Sri Lanka has signed agreements with China that swap loans for equity, transforming China into an owner to major infrastructure projects like Sri Lanka’s major port— and a key outpost in the Indian Ocean for Beijing. Forbes, in June, noted rather assertively that “China is turning Sri Lanka into a modern day “semi-colony,” the same way Great Britain and Portugal turned south China into their own semi-colonies back in the mid of 19th century. Sri Lanka didn’t lose a war to China. It never ceded any of its territory officially to China. But it handed over economic control of its deep sea Hambantota port to China Merchants Port Holdings (CM Port).”
Mahinda Rajapaksa, who was in power from 2010 till 2015, reportedly opened the door to Chinese lenders that pumped in $4.8 billion worth of loans into building the Hambantota port, a new airport, a coal-fired power plant and highways. By 2016, China had extended $6 billion in loans to Sri Lanka.
Subtle approaches to ownership of key and strategic assets are at work.
Last year, $1.1 billion in debt was written off by China in exchange for a long-term lease on the deep-water port of Hambantota, built by a Chinese company and funded by Chinese loans worth $1.5 billion, the lease to which is held by a state-owned Chinese company. Debts are turning into equity and finally ownership for Chinese firms that will not only adversely impact Sri Lankan economy.
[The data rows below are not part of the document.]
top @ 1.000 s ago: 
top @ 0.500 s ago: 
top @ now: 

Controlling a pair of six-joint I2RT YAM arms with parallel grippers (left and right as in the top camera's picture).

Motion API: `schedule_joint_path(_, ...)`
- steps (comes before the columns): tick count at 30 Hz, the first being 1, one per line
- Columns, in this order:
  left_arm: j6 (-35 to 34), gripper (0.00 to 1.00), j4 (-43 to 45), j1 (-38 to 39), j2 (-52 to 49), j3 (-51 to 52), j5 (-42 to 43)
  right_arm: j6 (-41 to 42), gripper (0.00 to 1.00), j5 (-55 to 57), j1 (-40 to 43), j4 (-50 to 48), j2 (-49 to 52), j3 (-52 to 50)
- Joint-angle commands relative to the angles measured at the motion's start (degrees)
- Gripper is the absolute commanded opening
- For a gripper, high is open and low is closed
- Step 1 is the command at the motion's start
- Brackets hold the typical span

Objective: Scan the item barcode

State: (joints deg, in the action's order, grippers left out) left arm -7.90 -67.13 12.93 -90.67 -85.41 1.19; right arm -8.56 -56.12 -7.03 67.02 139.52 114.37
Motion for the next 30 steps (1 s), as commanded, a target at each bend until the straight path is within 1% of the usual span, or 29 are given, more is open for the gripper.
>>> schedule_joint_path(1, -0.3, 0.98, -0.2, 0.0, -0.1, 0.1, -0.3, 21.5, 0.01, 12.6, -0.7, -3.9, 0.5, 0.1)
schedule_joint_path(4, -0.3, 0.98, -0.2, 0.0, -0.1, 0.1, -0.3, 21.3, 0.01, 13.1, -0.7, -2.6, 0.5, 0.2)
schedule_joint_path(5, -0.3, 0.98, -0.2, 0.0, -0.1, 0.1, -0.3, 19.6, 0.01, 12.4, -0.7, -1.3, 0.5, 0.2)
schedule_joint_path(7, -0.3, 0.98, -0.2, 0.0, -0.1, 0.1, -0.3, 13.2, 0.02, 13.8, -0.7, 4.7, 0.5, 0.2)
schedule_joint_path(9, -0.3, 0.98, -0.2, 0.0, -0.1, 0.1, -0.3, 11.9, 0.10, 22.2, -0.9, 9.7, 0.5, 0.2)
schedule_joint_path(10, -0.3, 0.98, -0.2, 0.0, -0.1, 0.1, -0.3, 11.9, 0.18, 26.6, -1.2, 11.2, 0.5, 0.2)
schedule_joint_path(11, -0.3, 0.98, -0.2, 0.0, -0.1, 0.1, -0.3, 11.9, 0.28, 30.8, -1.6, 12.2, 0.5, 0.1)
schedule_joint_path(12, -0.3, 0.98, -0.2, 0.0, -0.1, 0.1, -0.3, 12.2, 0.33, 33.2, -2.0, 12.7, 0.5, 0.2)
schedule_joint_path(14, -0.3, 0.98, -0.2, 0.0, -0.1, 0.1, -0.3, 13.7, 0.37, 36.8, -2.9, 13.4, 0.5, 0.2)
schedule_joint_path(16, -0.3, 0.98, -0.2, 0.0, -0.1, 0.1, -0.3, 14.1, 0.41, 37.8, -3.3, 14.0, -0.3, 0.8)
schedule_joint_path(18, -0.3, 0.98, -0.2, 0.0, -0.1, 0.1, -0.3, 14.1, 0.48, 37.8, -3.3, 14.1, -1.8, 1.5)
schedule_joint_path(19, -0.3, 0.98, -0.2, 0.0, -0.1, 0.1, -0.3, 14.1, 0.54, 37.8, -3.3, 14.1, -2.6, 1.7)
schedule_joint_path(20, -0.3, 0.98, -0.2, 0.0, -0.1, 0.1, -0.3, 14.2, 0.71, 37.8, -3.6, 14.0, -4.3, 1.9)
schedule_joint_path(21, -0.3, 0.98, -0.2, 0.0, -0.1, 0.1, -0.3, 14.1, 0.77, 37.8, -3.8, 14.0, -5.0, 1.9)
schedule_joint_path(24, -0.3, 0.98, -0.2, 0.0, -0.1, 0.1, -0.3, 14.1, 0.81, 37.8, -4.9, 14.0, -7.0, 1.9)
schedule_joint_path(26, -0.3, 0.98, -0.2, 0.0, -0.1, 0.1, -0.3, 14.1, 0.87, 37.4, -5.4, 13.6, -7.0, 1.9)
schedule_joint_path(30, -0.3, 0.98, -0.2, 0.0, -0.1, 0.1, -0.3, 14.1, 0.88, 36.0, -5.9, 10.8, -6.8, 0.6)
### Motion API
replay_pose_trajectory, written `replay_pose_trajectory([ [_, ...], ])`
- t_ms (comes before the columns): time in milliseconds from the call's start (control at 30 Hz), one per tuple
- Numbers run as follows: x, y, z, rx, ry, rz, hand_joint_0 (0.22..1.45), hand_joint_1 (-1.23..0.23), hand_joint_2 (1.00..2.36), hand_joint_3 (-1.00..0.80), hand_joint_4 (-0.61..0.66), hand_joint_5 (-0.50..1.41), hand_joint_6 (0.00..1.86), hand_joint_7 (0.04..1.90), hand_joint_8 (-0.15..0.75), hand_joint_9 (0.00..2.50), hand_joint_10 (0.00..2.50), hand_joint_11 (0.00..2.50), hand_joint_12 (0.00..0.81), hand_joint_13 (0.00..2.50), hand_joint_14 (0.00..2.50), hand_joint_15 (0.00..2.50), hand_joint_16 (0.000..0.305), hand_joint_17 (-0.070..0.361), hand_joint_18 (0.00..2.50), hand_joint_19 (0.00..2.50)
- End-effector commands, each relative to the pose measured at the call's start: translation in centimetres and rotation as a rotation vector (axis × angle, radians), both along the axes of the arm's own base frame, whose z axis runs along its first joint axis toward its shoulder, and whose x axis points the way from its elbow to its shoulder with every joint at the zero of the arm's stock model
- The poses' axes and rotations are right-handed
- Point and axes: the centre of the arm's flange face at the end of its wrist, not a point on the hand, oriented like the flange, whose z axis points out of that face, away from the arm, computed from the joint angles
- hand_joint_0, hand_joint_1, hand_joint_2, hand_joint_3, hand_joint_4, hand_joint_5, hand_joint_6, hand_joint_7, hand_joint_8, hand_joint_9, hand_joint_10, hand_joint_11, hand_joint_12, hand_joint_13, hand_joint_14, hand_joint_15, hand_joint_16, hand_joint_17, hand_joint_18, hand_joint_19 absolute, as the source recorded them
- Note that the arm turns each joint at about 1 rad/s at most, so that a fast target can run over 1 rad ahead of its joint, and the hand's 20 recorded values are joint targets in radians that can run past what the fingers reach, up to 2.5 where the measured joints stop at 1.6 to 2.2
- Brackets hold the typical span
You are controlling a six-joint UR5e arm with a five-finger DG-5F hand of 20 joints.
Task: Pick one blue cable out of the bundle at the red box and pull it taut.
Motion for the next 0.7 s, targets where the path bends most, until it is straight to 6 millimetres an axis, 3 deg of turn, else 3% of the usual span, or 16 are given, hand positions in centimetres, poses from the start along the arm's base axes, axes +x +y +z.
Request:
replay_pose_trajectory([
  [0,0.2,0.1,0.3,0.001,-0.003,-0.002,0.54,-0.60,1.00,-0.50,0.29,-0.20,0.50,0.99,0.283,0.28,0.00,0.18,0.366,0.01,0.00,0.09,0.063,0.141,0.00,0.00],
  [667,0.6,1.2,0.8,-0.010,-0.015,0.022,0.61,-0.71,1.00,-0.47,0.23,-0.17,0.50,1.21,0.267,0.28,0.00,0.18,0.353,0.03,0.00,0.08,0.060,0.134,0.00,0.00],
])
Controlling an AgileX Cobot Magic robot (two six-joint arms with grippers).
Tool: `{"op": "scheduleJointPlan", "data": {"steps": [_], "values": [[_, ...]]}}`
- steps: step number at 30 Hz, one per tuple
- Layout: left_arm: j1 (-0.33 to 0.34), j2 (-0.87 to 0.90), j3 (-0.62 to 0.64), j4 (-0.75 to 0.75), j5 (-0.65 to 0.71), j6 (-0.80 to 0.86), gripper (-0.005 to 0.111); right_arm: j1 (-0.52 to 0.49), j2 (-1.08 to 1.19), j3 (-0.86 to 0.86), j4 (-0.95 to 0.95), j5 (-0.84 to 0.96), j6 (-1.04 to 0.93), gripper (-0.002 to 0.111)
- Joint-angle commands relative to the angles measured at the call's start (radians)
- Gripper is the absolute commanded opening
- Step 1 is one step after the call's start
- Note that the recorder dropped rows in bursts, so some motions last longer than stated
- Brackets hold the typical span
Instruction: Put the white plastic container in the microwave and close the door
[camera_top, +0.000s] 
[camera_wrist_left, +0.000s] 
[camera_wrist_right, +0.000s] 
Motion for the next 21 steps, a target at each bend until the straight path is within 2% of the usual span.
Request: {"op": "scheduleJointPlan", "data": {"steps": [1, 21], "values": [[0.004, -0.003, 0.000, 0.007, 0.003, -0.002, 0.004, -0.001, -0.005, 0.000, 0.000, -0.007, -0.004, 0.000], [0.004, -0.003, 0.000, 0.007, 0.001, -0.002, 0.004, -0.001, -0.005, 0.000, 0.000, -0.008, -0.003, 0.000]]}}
The New York Times, in its June 25, 2018 edition, jocularly and wryly opened a write-up with the following statements: “Every time Sri Lanka’s president, Mahinda Rajapaksa, turned to his Chinese allies for loans and assistance with an ambitious port project, the answer was yes. Yes, though feasibility studies said the port wouldn’t work. Yes, though other frequent lenders like India had refused.
Yes, though Sri Lanka’s debt was ballooning rapidly under Mr. Rajapaksa.” It added that the case is one of the most vivid examples of China’s ambitious use of loans and aid to gain influence around the world — and of its willingness to play hardball to collect.